*What the task asks*
Set down the material in full. Keep every line exactly as it is.

*Data for review*
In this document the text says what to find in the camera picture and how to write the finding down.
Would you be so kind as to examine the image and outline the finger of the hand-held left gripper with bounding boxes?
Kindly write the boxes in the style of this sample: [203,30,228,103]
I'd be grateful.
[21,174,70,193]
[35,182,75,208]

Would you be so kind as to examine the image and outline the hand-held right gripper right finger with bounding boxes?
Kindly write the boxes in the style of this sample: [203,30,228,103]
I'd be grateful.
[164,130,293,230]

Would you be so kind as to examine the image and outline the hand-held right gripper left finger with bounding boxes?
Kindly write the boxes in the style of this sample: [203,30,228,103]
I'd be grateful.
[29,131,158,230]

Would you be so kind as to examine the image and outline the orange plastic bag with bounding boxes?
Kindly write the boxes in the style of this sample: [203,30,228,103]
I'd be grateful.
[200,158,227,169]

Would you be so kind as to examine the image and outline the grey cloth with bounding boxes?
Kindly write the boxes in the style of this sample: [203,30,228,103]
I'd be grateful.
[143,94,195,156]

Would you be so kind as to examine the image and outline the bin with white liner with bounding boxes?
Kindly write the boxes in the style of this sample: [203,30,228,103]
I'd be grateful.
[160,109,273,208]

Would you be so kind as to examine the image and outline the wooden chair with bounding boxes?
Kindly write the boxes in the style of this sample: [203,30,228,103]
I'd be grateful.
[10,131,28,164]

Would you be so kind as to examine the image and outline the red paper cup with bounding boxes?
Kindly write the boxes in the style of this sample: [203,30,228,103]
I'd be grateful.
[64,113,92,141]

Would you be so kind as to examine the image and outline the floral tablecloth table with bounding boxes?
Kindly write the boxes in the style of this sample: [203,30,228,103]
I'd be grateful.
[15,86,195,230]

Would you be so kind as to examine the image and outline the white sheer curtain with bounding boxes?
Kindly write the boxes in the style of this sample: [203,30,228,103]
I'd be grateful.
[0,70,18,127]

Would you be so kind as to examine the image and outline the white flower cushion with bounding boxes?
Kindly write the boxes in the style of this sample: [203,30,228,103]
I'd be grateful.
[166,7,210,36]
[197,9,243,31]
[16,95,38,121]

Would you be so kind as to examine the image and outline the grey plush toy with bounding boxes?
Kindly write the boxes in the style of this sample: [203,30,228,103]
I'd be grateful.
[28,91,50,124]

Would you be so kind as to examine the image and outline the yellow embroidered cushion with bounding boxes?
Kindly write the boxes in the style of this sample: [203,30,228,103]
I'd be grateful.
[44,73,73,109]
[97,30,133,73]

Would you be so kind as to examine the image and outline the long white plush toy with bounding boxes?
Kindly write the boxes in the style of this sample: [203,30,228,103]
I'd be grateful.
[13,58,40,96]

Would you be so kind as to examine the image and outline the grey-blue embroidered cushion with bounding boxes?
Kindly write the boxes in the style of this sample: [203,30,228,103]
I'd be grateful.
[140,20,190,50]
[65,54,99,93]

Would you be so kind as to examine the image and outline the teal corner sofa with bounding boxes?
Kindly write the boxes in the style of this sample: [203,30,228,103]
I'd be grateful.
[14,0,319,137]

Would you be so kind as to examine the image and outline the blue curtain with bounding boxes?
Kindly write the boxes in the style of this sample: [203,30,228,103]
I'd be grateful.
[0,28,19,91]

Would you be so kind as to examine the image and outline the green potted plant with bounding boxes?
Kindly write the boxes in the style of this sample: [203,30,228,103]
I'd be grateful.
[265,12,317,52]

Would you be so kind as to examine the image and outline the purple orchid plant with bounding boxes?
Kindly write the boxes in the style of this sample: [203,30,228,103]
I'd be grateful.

*Solution to the exercise*
In this document the text says what to find in the camera picture and how to write the finding down.
Would you be so kind as to examine the image and outline the finger of the hand-held left gripper with bounding boxes?
Kindly write the boxes in the style of this sample: [203,30,228,103]
I'd be grateful.
[21,174,70,193]
[35,182,75,208]

Would you be so kind as to examine the image and outline the hand-held right gripper right finger with bounding boxes?
Kindly write the boxes in the style of this sample: [203,30,228,103]
I'd be grateful.
[164,130,293,230]

Would you be so kind as to examine the image and outline the hand-held right gripper left finger with bounding boxes?
Kindly write the boxes in the style of this sample: [203,30,228,103]
I'd be grateful.
[29,131,158,230]

Would you be so kind as to examine the image and outline the orange plastic bag with bounding boxes?
Kindly write the boxes in the style of this sample: [203,30,228,103]
I'd be grateful.
[200,158,227,169]

Would you be so kind as to examine the image and outline the grey cloth with bounding boxes?
Kindly write the boxes in the style of this sample: [203,30,228,103]
I'd be grateful.
[143,94,195,156]

Would you be so kind as to examine the image and outline the bin with white liner with bounding boxes?
Kindly write the boxes in the style of this sample: [203,30,228,103]
I'd be grateful.
[160,109,273,208]

Would you be so kind as to examine the image and outline the wooden chair with bounding boxes?
Kindly write the boxes in the style of this sample: [203,30,228,103]
I'd be grateful.
[10,131,28,164]

Would you be so kind as to examine the image and outline the red paper cup with bounding boxes?
Kindly write the boxes in the style of this sample: [203,30,228,103]
I'd be grateful.
[64,113,92,141]

Would you be so kind as to examine the image and outline the floral tablecloth table with bounding boxes?
Kindly write the boxes in the style of this sample: [203,30,228,103]
I'd be grateful.
[15,86,195,230]

Would you be so kind as to examine the image and outline the white sheer curtain with bounding boxes?
Kindly write the boxes in the style of this sample: [203,30,228,103]
I'd be grateful.
[0,70,18,127]

Would you be so kind as to examine the image and outline the white flower cushion with bounding boxes?
Kindly write the boxes in the style of this sample: [203,30,228,103]
I'd be grateful.
[166,7,210,36]
[197,9,243,31]
[16,95,38,121]

Would you be so kind as to examine the image and outline the grey plush toy with bounding boxes?
Kindly write the boxes in the style of this sample: [203,30,228,103]
I'd be grateful.
[28,91,50,124]

Would you be so kind as to examine the image and outline the yellow embroidered cushion with bounding boxes?
Kindly write the boxes in the style of this sample: [203,30,228,103]
I'd be grateful.
[44,73,73,109]
[97,30,133,73]

Would you be so kind as to examine the image and outline the long white plush toy with bounding boxes?
Kindly write the boxes in the style of this sample: [203,30,228,103]
I'd be grateful.
[13,58,40,96]

Would you be so kind as to examine the image and outline the grey-blue embroidered cushion with bounding boxes?
Kindly write the boxes in the style of this sample: [203,30,228,103]
I'd be grateful.
[140,20,190,50]
[65,54,99,93]

Would you be so kind as to examine the image and outline the teal corner sofa with bounding boxes?
Kindly write the boxes in the style of this sample: [203,30,228,103]
I'd be grateful.
[14,0,319,137]

Would you be so kind as to examine the image and outline the blue curtain with bounding boxes?
Kindly write the boxes in the style of this sample: [203,30,228,103]
I'd be grateful.
[0,28,19,91]

Would you be so kind as to examine the image and outline the green potted plant with bounding boxes?
Kindly write the boxes in the style of this sample: [203,30,228,103]
I'd be grateful.
[265,12,317,52]

Would you be so kind as to examine the image and outline the purple orchid plant with bounding boxes?
Kindly write the boxes in the style of this sample: [203,30,228,103]
I'd be grateful.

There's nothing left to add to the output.